Yo-yo & Revised goals

The last few weeks have been up and down, up and down. I just can't get down to that 45 lbs lost. With Easter and social gatherings and spring cleaning the pantry, I just keep making poor food choices. Most consciously. Why am I purposely sabotaging myself? Like V'ron with the bike, I've been doing walking training which has helped me not balloon way up. If I'd only eat right, I'd be doing great. This weekend is my 12 year wedding anniversary. And we're celebrating all weekend by - EATING. (Dinner with friends and no kids tonight, brunch on Sunday). I'm going to not go overboard too much, but I'm also going to let myself enjoy and not feel deprived. And hopefully work it out of my system! Then Monday morning, back on track!

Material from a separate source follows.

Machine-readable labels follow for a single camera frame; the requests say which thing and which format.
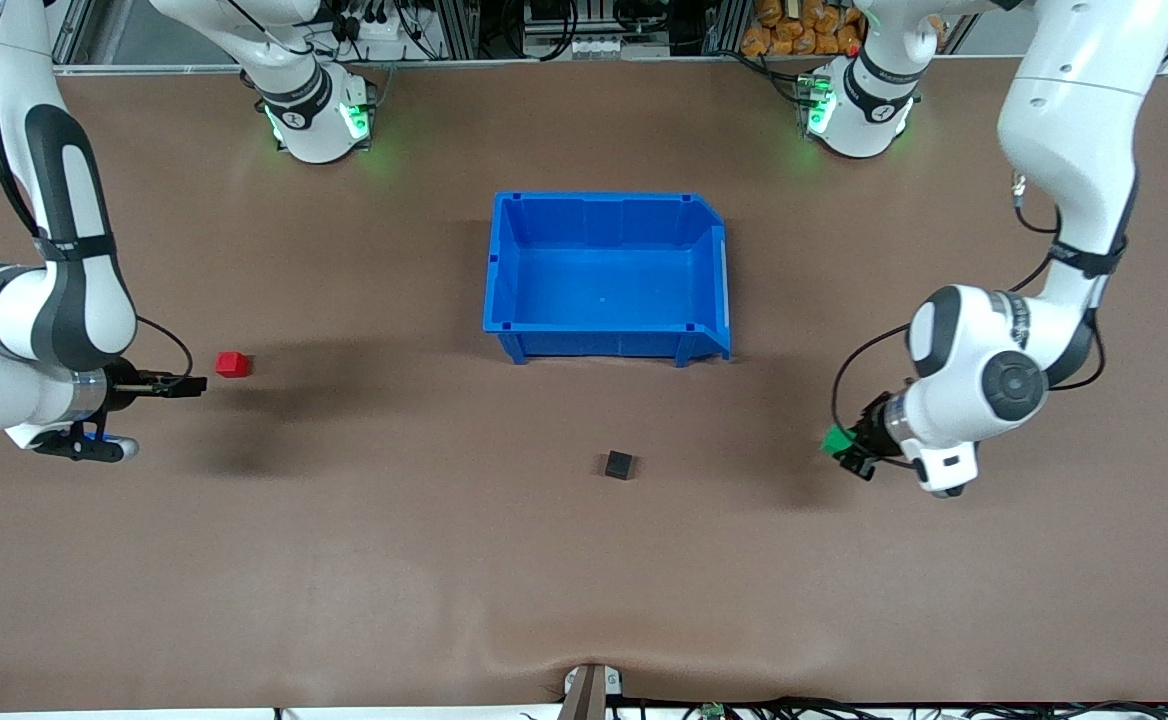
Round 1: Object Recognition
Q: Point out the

This week's meeting got me thinking about my goals again and I thought it would be a good time to revise them. These are more sanely based on my current average of 1.5 lbs per week, although it will be harder to reach as I get closer to Lifetime goal.

Goals met:
Less than 200 lbs by 12/15/2006 - Just wanted to be under 200 for our CA trip. - Met goal on 1/26/2006
191 lbs by end of 2/28/2006 - Met this goal on 3/9/2006

Revised goals to be achieved:
181.8 lbs by 6/8/2006 - 50 lbs lost for my weekend in CA to celebrate my sister's 25th birthday and my dad's 60th
171.8 lbs by 7/13/2006 - 60 lbs lost in time for Costa Rica and a not-embarrassed-to-be-seen-in swimsuit
158 lbs by 9/14/2006 - BMI defines my weight as "Normal"
156.8 lbs by 9/21/2006 (1 yr from first weigh-in) - 75 lbs lost
140 lbs by 12/14/2006 - Lifetime goal. If I can't make it by Dec 14, it won't happen in 2006.
131.8 lbs by 2/1/2007 - 100 lbs lost, just to say I did 100 - Birthday present for Gary

I think I was around 170s, low 180s when I got married and when I got pregnant with Kenyon. I remember averaging 150 in high school and college, but getting down to low 140s a couple times. Boy did I think I was fat then. And now when I get there I'll think I'm so skinny.

Comments

Elle Jefe said…
kdk - I can totally understand where you are coming from. I was just saying in my blog a few weeks ago the same thing. When I was in college and high school I used to think I was such a fat butt, now I would just die to get back there. If that's a fat butt, I will die a happy fat butt woman if I get there!